30 September 2014

Simon Brett. So Much Blood (1976)


    Simon Brett. So Much Blood (1976) Charles Paris gets week-long gig replacing a cancelled show at the Edinburgh Fringe. During a rehearsal for another play by the same group, the Derby University Dramatic Society, or D.U.D.S., an objectionable young man dies when a prop knife turns out to be a real one. Paris believes it’s murder, and sets out to solve the puzzle. A double twist in the plot confirms the reader’s early inference about the perp’s identity. Along the way Paris has an affair with a careerist young actress, finds a friend who shares his literary and whiskey tastes, briefly reconnects with his wife Frances (they are separated), and provides Brett with an opportunity to show off his knowledge of Edinburgh’s streetscape. The writing varies from barely competent to evocative. Brett indulges in some mild satire on theatrical types, especially the earnest non-professionals who believe that The Theatre is hopelessly out of date. The result, like one of the D.U.D.S. reviews, has good bits, but lacks the coherence of character, ambience, and plot that would make for a satisfying novel.
     Brett has also done other series, TV scripts (my vague memory records better than average videos), and has produced and directed miscellaneous plays and TV series. See his Wikipedia entry for more. This effort seems to me to be below his average, probably because it’s only the 2nd book, an apprentice work. But I’ll have to read a couple more Paris mysteries to confirm that. **

24 September 2014

Robert Silverberg. Hawksbill Station (1968)

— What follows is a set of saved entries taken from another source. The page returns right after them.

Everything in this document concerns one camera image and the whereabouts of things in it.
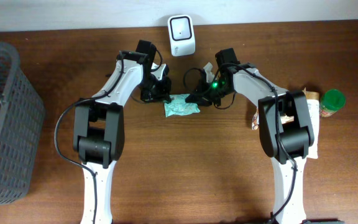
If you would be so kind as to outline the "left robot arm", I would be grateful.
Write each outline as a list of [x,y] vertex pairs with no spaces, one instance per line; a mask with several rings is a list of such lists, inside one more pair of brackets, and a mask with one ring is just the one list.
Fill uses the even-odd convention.
[[85,180],[82,223],[113,222],[112,178],[124,149],[124,106],[132,92],[140,88],[144,103],[171,100],[169,68],[154,63],[158,53],[146,40],[140,40],[135,51],[119,52],[116,67],[102,89],[75,106],[73,148]]

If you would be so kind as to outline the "green lidded jar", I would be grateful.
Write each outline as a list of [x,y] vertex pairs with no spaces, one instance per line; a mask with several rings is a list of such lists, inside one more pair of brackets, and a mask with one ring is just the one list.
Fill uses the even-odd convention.
[[346,97],[344,94],[337,90],[328,90],[320,99],[319,102],[319,115],[322,118],[332,116],[339,111],[346,104]]

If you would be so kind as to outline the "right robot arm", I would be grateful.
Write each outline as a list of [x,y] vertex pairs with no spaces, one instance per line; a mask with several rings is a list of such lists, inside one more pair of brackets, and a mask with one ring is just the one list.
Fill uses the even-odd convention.
[[273,167],[275,199],[268,223],[310,223],[303,205],[303,174],[314,131],[306,95],[288,91],[262,76],[251,63],[240,63],[234,49],[216,53],[218,69],[207,63],[186,99],[221,108],[221,98],[242,95],[259,112],[259,139]]

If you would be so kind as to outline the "white cream tube gold cap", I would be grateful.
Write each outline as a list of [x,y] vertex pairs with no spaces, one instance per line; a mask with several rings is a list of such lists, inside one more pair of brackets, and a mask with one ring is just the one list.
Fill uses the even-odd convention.
[[319,93],[314,91],[307,91],[303,89],[303,93],[306,96],[308,104],[308,110],[310,114],[311,124],[313,127],[314,142],[309,147],[308,158],[318,158],[318,137],[319,137]]

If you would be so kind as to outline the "beige paper bag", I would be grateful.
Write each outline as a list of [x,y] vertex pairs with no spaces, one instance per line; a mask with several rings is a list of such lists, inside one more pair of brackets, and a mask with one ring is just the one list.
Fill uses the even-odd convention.
[[[285,113],[282,113],[280,115],[280,119],[281,119],[282,124],[289,123],[289,122],[292,122],[292,121],[295,120],[294,116],[288,116]],[[256,109],[256,112],[253,115],[251,129],[252,130],[258,130],[259,129],[259,109],[258,108]]]

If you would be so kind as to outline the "teal wet wipes pack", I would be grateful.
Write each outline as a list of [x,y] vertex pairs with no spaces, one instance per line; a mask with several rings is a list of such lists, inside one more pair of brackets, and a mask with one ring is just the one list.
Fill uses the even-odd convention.
[[170,95],[171,102],[164,103],[165,116],[187,116],[199,113],[200,109],[196,103],[187,103],[189,94]]

     Robert Silverberg. Hawksbill Station (1968) Premise: a “humane” totalitarian regime has replaced the constitutional republic of the United States, and sends political dissidents 1 billion years into the past. There is no way to return these exiles. Plot: A newcomer has no political knowledge of value, and it’s clear to the reader, if not the exiles, that there will be way to return. Setting: pre-Cambrian Earth, with no life on land. Silverberg’s depiction of this setting is limited both by his knowledge, and the gaps in contemporary understanding of this era).
     The narrator’s task is to make all this work in terms of character. Silverberg fails. The exiles are political stances and/or psychological case histories. Barrett, the central character, has a backstory involving an love triangle as well as political betrayal, and that’s as complicated as it gets.
     Silverberg is good at elucidating ideas, at presenting ideologies and politics. It’s fascinating to see how little has changed in the US political landscape. Silverberg is especially good at what makes America America: its unwillingness to change, which in practice means a major upheaval in every generation, when the inevitable effects of incomplete transmission of the culture forces changes that the old guard resents. But by the middle of the book, about the only impetus is the plot, which is thin. I’d guessed the resolution, skipped to end and saw my guess confirmed, so I stopped reading. **

Carola Dunn. Rattle his Bones (2000)

Carola Dunn.  Rattle his Bones (2000) Daisy Dalrymple’s 8th case. While researching an article on the Natural History Museum, Daisy almost witnesses a murder. She hears it, but doesn’t see it. This both annoys and pleases her fiancé, Det. Chief Inspector Alec Fletcher, because she of course does some sleuthing on her own, but also provides Fletcher with a couple of crucial clues. The murderer bonks her on the head. He did the dastardly deed to cover up a theft of gemstones, which he wanted to convert into cash in order to finance a dinosaur hunt.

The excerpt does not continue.